A similar image is within the famous lines of the Genjo Koan:
Enlightenment is like the moon reflected on the water. The moon does not get wet, nor is the water broken. Although its light is wide and great, the moon is reflected even in a puddle an inch wide. The whole moon and the entire sky are reflected in dewdrops on the grass, or even in one drop of water.
Enlightenment does not divide you, just as the moon does not break the water. You cannot hinder enlightenment, just as a drop of water does not hinder the moon in the sky. The depth of the drop is the height of the moon. Each reflection, however long or short its duration, manifests the vastness of the dewdrop, and realizes the limitlessness of the moonlight in the sky.

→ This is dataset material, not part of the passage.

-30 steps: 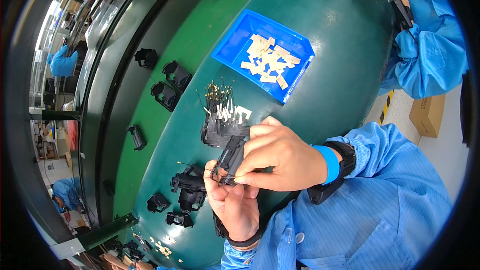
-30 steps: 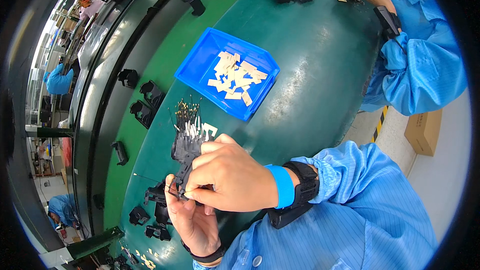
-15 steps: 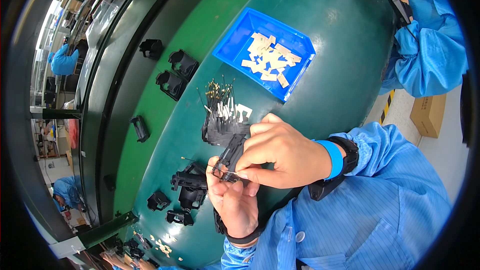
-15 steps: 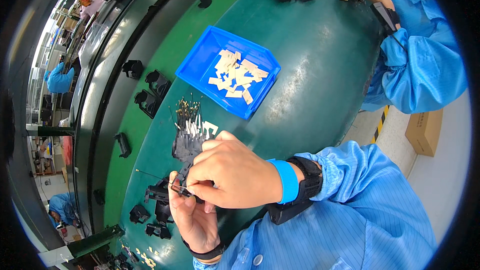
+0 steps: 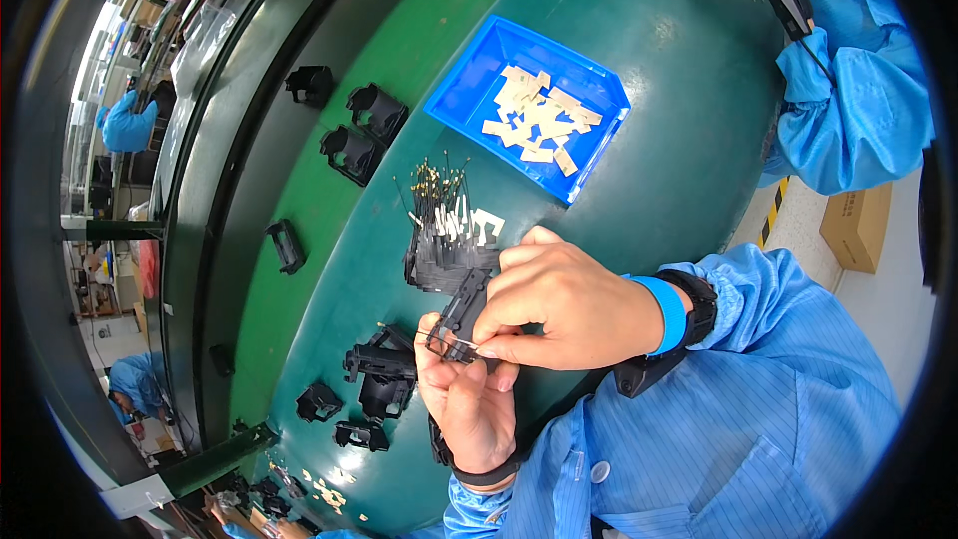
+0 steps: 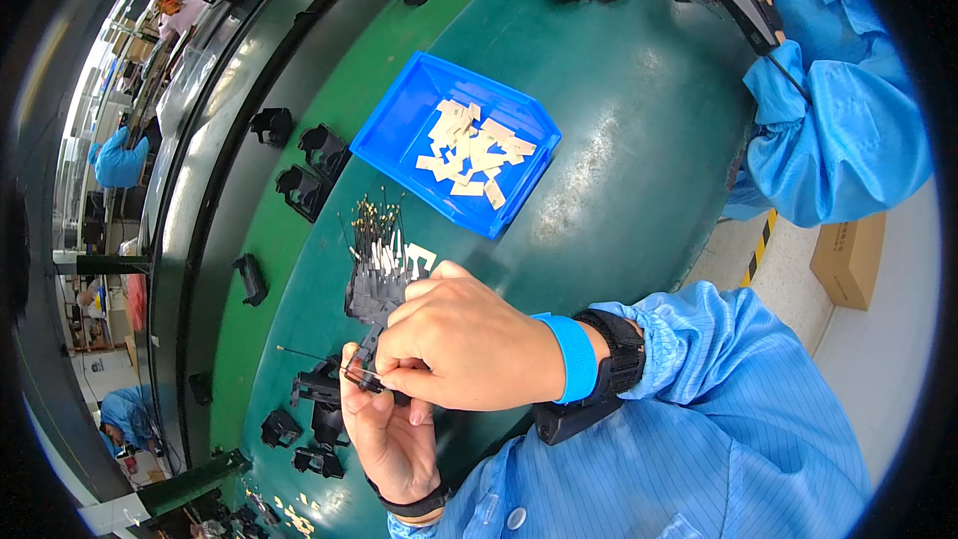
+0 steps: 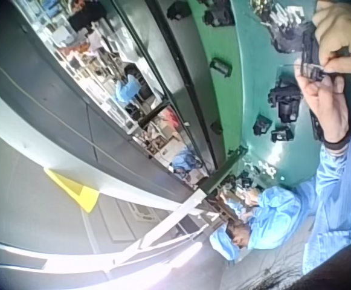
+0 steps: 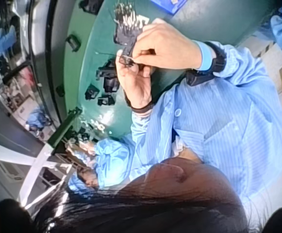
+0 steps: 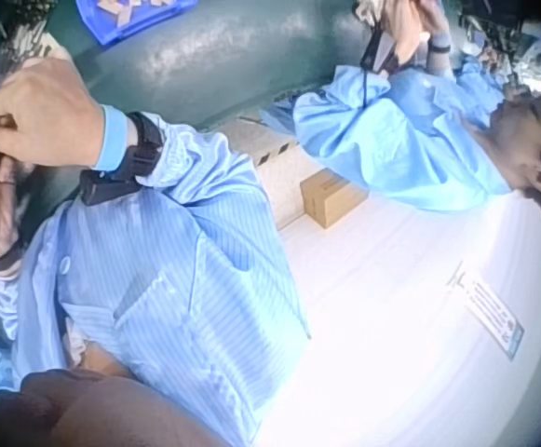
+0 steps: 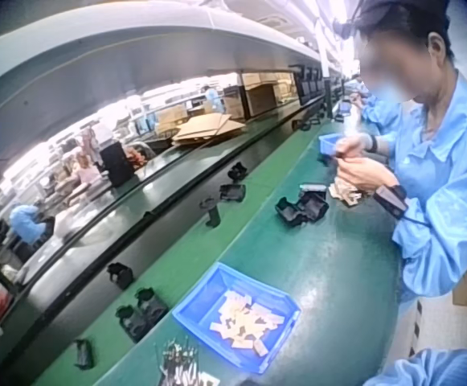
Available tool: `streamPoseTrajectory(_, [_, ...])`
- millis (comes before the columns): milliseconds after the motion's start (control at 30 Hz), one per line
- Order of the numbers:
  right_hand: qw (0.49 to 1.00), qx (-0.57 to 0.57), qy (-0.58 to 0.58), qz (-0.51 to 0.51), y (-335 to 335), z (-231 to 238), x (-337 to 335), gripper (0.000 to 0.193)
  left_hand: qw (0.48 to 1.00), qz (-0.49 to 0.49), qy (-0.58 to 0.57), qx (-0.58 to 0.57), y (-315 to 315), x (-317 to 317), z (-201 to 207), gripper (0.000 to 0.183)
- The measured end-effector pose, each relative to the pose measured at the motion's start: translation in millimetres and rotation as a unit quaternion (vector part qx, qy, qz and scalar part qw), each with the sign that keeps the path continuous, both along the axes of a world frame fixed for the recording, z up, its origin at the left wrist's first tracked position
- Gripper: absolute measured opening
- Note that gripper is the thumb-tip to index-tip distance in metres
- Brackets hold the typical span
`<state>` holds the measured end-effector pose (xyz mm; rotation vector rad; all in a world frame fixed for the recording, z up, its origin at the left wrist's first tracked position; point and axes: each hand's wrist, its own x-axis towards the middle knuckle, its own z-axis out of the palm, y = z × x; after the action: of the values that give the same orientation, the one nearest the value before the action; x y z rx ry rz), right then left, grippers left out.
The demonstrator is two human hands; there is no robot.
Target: Assembling electronic components on a production line.
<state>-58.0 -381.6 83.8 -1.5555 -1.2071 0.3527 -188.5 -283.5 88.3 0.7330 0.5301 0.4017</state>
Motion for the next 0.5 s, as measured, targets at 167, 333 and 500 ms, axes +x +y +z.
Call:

This language contrasts with another moon reference a little earlier in the Genjo in which we make the mistake as seeing the moon of "Wholeness" and the divided things of the world as separate:
When you see forms or hear sounds, fully engaging body-and-mind, you intuit dharma intimately. [It is then] unlike things and their reflections in the mirror, and unlike the moon and its reflection in the water, in which one side is illumined, but the other side is dark.
Instead, the moon is the reflection, the reflection is the moon, and the wholeness of the mirror is never separate from the reflected separate things it holds.